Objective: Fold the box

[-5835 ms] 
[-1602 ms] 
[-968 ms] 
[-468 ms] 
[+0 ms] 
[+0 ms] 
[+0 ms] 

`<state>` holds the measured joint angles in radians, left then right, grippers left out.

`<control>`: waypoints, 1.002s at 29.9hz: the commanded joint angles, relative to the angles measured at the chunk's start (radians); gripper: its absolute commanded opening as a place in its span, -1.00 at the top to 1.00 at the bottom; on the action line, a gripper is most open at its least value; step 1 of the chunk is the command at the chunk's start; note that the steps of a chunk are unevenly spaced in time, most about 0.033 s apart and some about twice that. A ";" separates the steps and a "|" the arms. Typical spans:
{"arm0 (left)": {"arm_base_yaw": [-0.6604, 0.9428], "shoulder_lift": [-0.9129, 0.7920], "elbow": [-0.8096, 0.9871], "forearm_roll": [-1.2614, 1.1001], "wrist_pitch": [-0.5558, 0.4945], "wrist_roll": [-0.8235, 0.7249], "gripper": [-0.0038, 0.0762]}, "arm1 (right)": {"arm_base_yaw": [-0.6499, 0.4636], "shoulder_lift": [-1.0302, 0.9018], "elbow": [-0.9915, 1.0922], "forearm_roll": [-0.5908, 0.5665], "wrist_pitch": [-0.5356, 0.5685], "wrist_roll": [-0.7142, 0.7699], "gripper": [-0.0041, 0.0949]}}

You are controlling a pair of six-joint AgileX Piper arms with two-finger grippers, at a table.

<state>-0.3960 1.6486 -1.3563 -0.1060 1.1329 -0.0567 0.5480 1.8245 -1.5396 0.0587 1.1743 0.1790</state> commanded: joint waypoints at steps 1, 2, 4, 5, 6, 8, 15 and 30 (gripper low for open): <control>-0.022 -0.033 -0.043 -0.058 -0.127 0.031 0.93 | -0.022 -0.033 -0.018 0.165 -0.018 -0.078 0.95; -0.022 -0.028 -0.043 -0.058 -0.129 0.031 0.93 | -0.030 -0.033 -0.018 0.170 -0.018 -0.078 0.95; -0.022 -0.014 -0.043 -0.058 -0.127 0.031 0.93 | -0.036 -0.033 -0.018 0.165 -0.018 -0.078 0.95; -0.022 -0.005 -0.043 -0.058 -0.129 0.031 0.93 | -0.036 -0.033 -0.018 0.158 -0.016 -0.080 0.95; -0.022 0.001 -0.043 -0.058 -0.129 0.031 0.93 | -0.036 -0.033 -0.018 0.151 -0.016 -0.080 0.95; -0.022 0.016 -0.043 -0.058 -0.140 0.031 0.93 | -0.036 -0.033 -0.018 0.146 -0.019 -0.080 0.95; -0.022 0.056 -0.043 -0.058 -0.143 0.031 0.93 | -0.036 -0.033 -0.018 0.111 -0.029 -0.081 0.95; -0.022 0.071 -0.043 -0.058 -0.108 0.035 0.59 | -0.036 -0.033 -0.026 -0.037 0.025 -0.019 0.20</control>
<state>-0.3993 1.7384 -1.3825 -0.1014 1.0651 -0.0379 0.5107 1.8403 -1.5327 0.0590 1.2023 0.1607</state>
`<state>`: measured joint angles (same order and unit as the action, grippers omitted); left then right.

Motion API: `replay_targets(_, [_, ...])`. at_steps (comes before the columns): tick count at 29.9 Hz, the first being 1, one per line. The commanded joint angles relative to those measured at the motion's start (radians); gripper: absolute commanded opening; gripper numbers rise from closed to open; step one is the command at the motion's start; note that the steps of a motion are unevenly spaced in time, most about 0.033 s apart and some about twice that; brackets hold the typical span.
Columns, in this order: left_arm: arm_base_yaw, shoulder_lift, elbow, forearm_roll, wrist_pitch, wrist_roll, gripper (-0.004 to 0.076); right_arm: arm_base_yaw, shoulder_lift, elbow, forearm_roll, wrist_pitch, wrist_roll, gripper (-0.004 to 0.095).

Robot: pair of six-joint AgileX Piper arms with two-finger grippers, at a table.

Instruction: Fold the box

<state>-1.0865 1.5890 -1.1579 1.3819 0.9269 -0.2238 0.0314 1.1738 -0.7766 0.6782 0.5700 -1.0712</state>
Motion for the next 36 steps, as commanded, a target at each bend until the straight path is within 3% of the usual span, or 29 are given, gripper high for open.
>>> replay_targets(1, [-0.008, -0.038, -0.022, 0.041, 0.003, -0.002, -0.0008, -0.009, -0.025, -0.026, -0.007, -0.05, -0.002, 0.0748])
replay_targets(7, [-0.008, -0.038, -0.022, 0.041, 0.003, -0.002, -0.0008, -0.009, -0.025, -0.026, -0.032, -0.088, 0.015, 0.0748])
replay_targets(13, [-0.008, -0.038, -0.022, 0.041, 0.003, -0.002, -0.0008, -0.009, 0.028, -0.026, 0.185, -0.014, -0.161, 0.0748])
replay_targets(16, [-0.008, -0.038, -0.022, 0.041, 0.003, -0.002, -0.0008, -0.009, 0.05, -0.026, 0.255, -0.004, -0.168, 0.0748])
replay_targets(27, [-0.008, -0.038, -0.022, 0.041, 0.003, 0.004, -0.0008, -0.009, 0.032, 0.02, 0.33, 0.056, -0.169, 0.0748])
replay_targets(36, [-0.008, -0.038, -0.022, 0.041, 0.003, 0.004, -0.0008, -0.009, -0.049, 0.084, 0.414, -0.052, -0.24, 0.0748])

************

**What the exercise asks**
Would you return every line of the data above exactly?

**Solution below**
Objective: Fold the box

[-5835 ms] 
[-1602 ms] 
[-968 ms] 
[-468 ms] 
[+0 ms] 
[+0 ms] 
[+0 ms] 

`<state>` holds the measured joint angles in radians, left then right, grippers left out.

`<control>`: waypoints, 1.002s at 29.9hz: the commanded joint angles, relative to the angles measured at the chunk's start (radians); gripper: its absolute commanded opening as a place in its span, -1.00 at the top to 1.00 at the bottom; on the action line, a gripper is most open at its least value; step 1 of the chunk is the command at the chunk's start; note that the steps of a chunk are unevenly spaced in time, most about 0.033 s apart and some about twice that. A ";" separates the steps and a "|" the arms. Typical spans:
{"arm0 (left)": {"arm_base_yaw": [-0.6604, 0.9428], "shoulder_lift": [-0.9129, 0.7920], "elbow": [-0.8096, 0.9871], "forearm_roll": [-1.2614, 1.1001], "wrist_pitch": [-0.5558, 0.4945], "wrist_roll": [-0.8235, 0.7249], "gripper": [-0.0038, 0.0762]}, "arm1 (right)": {"arm_base_yaw": [-0.6499, 0.4636], "shoulder_lift": [-1.0302, 0.9018], "elbow": [-0.9915, 1.0922], "forearm_roll": [-0.5908, 0.5665], "wrist_pitch": [-0.5356, 0.5685], "wrist_roll": [-0.7142, 0.7699], "gripper": [-0.0041, 0.0949]}}

You are controlling a pair of six-joint AgileX Piper arms with two-finger grippers, at a table.

<state>-0.3960 1.6486 -1.3563 -0.1060 1.1329 -0.0567 0.5480 1.8245 -1.5396 0.0587 1.1743 0.1790</state> commanded: joint waypoints at steps 1, 2, 4, 5, 6, 8, 15 and 30 (gripper low for open): <control>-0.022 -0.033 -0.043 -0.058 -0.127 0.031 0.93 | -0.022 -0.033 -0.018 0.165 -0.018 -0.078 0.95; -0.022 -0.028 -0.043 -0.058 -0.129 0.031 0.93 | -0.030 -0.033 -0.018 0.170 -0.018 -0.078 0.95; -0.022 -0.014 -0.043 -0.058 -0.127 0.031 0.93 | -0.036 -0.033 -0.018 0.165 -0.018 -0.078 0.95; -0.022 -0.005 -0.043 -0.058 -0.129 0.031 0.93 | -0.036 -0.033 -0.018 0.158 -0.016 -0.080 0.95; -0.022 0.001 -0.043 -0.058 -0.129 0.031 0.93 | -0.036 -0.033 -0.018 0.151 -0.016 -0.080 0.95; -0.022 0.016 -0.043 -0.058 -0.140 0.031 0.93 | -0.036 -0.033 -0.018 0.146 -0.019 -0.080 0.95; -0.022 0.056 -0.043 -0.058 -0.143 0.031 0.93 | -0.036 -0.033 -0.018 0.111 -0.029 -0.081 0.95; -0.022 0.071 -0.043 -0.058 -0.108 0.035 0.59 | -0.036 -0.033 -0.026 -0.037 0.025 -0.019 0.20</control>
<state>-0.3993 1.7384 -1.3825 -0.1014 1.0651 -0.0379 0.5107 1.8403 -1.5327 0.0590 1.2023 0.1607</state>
`<state>`: measured joint angles (same order and unit as the action, grippers omitted); left then right.

Motion API: `replay_targets(_, [_, ...])`. at_steps (comes before the columns): tick count at 29.9 Hz, the first being 1, one per line. The commanded joint angles relative to those measured at the motion's start (radians); gripper: absolute commanded opening; gripper numbers rise from closed to open; step one is the command at the motion's start; note that the steps of a motion are unevenly spaced in time, most about 0.033 s apart and some about twice that; brackets hold the typical span.
Columns, in this order: left_arm: arm_base_yaw, shoulder_lift, elbow, forearm_roll, wrist_pitch, wrist_roll, gripper (-0.004 to 0.076); right_arm: arm_base_yaw, shoulder_lift, elbow, forearm_roll, wrist_pitch, wrist_roll, gripper (-0.004 to 0.095).

Robot: pair of six-joint AgileX Piper arms with two-finger grippers, at a table.

Instruction: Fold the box

<state>-1.0865 1.5890 -1.1579 1.3819 0.9269 -0.2238 0.0314 1.1738 -0.7766 0.6782 0.5700 -1.0712</state>
Motion for the next 36 steps, as commanded, a target at each bend until the straight path is within 3% of the usual span, or 29 are given, gripper high for open.
>>> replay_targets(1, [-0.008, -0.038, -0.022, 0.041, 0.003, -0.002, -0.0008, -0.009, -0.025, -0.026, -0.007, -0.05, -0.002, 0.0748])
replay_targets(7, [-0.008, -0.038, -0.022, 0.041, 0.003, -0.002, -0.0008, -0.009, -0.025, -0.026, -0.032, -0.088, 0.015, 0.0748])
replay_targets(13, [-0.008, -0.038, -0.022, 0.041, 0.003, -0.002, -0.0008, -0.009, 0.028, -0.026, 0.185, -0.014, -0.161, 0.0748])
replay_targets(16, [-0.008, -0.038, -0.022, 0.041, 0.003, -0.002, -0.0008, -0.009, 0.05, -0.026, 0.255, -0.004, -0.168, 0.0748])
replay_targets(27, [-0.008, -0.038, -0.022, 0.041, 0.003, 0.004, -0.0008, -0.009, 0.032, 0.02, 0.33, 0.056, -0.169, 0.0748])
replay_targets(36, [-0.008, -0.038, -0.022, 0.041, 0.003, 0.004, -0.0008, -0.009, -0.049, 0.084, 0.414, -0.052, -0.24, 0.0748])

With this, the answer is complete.